> [TO DO] Return every line below exactly, leaving nothing out.

> [THE DATA]
= Beginning of Section =

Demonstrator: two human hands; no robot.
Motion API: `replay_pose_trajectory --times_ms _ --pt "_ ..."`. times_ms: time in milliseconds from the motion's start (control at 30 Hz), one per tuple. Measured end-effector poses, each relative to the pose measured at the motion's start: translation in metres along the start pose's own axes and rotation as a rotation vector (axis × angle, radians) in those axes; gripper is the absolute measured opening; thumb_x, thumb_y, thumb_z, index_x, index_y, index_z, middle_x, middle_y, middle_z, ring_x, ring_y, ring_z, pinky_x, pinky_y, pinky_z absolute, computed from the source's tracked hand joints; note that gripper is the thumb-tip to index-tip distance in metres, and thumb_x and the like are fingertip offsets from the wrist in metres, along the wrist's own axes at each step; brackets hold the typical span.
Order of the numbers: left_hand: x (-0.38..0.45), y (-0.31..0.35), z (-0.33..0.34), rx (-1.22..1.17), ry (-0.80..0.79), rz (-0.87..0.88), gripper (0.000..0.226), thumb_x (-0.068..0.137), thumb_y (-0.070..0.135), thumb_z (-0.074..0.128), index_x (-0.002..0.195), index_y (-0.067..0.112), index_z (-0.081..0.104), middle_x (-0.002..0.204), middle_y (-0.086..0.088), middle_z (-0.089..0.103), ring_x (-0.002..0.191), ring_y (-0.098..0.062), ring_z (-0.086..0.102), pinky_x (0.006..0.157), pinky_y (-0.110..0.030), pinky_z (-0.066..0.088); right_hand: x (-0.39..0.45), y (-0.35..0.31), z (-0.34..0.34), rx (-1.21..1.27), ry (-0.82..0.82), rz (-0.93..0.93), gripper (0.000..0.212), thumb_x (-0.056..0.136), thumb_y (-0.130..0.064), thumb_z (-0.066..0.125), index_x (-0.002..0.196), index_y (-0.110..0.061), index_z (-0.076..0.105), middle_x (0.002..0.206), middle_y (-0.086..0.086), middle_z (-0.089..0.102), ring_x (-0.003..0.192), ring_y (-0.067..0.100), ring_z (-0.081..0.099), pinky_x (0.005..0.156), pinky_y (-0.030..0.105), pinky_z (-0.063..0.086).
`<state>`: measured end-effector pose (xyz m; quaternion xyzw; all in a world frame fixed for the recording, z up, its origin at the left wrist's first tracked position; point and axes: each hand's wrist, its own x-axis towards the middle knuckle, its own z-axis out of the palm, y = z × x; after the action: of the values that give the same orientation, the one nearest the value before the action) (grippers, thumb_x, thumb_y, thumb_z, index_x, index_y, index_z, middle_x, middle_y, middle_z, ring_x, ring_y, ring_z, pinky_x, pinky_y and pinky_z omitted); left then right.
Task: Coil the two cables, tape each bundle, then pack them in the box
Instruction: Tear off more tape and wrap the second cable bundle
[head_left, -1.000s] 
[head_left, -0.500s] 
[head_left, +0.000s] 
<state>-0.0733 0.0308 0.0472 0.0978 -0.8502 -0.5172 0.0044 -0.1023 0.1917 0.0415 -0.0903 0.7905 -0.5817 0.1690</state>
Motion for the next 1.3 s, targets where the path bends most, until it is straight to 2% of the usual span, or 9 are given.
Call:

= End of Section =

> [TASK ANSWER]
Demonstrator: two human hands; no robot.
Motion API: `replay_pose_trajectory --times_ms _ --pt "_ ..."`. times_ms: time in milliseconds from the motion's start (control at 30 Hz), one per tuple. Measured end-effector poses, each relative to the pose measured at the motion's start: translation in metres along the start pose's own axes and rotation as a rotation vector (axis × angle, radians) in those axes; gripper is the absolute measured opening; thumb_x, thumb_y, thumb_z, index_x, index_y, index_z, middle_x, middle_y, middle_z, ring_x, ring_y, ring_z, pinky_x, pinky_y, pinky_z absolute, computed from the source's tracked hand joints; note that gripper is the thumb-tip to index-tip distance in metres, and thumb_x and the like are fingertip offsets from the wrist in metres, along the wrist's own axes at each step; brackets hold the typical span.
Order of the numbers: left_hand: x (-0.38..0.45), y (-0.31..0.35), z (-0.33..0.34), rx (-1.22..1.17), ry (-0.80..0.79), rz (-0.87..0.88), gripper (0.000..0.226), thumb_x (-0.068..0.137), thumb_y (-0.070..0.135), thumb_z (-0.074..0.128), index_x (-0.002..0.195), index_y (-0.067..0.112), index_z (-0.081..0.104), middle_x (-0.002..0.204), middle_y (-0.086..0.088), middle_z (-0.089..0.103), ring_x (-0.002..0.191), ring_y (-0.098..0.062), ring_z (-0.086..0.102), pinky_x (0.006..0.157), pinky_y (-0.110..0.030), pinky_z (-0.066..0.088); right_hand: x (-0.39..0.45), y (-0.35..0.31), z (-0.34..0.34), rx (-1.21..1.27), ry (-0.82..0.82), rz (-0.93..0.93), gripper (0.000..0.212), thumb_x (-0.056..0.136), thumb_y (-0.130..0.064), thumb_z (-0.066..0.125), index_x (-0.002..0.196), index_y (-0.110..0.061), index_z (-0.076..0.105), middle_x (0.002..0.206), middle_y (-0.086..0.086), middle_z (-0.089..0.102), ring_x (-0.003..0.192), ring_y (-0.067..0.100), ring_z (-0.081..0.099), pinky_x (0.005..0.156), pinky_y (-0.030..0.105), pinky_z (-0.063..0.086).
`<state>`: measured end-effector pose (xyz m; quaternion xyzw; all in a world frame fixed for the recording, z up, its origin at the left wrist's first tracked position; point and axes: each hand's wrist, its own x-axis towards the middle knuckle, its own z-axis out of the palm, y = z × x; after the action: of the values that give the same orientation, the one nearest the value before the action) (grippers, thumb_x, thumb_y, thumb_z, index_x, index_y, index_z, middle_x, middle_y, middle_z, ring_x, ring_y, ring_z, pinky_x, pinky_y and pinky_z omitted); left then right.
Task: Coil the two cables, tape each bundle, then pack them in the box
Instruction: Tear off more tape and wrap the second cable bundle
[head_left, -1.000s] 
[head_left, -0.500s] 
[head_left, +0.000s] 
<state>-0.0733 0.0308 0.0472 0.0978 -0.8502 -0.5172 0.0044 -0.1023 0.1917 0.0415 -0.0903 0.7905 -0.5817 0.1690</state>
Motion for the next 1.3 s, targets where the path bends most, until it is straight to 2% of the usual span, or 9 are given.
Call:

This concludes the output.